A major myth created by the media is that the teachers are protesting without offering constructive alternatives, when in fact, they have been working to develop practical solutions. For instance, Anabel Medina teaches at the last school for women teachers left in the state of Oaxaca, and describes how women teachers have responded to the lack of basic infrastructure and materials: “In 2000 our building collapsed and they rebuilt part of it, but just classrooms and no labs or workshops. The programs they send us are minimal, with no teaching methods so we have had to design our own methods, like the emancipatory pedagogical projects”.

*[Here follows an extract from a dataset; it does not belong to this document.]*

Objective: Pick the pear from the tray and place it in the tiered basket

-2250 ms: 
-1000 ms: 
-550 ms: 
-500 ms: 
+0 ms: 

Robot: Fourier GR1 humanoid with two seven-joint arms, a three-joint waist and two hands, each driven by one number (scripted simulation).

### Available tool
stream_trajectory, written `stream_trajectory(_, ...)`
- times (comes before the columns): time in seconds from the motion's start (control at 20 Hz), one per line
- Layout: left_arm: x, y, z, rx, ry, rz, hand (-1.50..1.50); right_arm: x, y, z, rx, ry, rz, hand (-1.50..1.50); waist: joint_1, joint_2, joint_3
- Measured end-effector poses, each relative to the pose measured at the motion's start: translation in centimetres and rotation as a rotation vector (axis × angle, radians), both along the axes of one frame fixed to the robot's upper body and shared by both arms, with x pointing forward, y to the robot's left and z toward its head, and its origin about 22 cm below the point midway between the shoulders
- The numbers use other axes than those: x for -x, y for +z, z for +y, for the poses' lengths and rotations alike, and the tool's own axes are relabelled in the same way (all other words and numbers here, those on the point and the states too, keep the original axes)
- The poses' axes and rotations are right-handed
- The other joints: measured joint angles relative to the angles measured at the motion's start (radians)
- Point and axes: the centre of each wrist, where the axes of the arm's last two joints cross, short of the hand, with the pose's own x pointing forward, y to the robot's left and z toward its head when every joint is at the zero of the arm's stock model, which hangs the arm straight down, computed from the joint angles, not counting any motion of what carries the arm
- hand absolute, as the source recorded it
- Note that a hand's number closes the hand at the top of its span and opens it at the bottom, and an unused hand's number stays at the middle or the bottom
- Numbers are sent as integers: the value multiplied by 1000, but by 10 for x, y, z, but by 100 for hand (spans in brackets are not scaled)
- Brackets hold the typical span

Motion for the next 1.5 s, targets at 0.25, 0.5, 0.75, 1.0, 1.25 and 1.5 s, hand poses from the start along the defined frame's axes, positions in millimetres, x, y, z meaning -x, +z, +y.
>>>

Celiflora García Cervantes trains teachers to create strategies that incorporate indigenous languages in their teaching practice and believes the reforms will roll back their achievements. “A team of six advisers goes to the schools. We meet with technical teams and then collectively build an educational project based on the knowledge of the students, on their interests or on a particular social problem in their community and the project is conceived in both languages.”

The challenge

As teachers, mothers and women human rights defenders, their main challenge is to strengthen their leadership work and make their voices heard. The essence of their struggle is to fight for a better future for all Mexican children, for education to be public and free, and to oppose the current education reform because parents will not be able to afford to pay for education that will possibly be of lower quality.

Despite that protesters were violently evicted from the encampment, in which police gassed marching teachers on September 13th, section 22 of the CNTE remain committed to protesting in the Zócalo. While the outcome of this long strike is still unclear, the decision to continue the resistance provides inspiration for other women human rights defenders.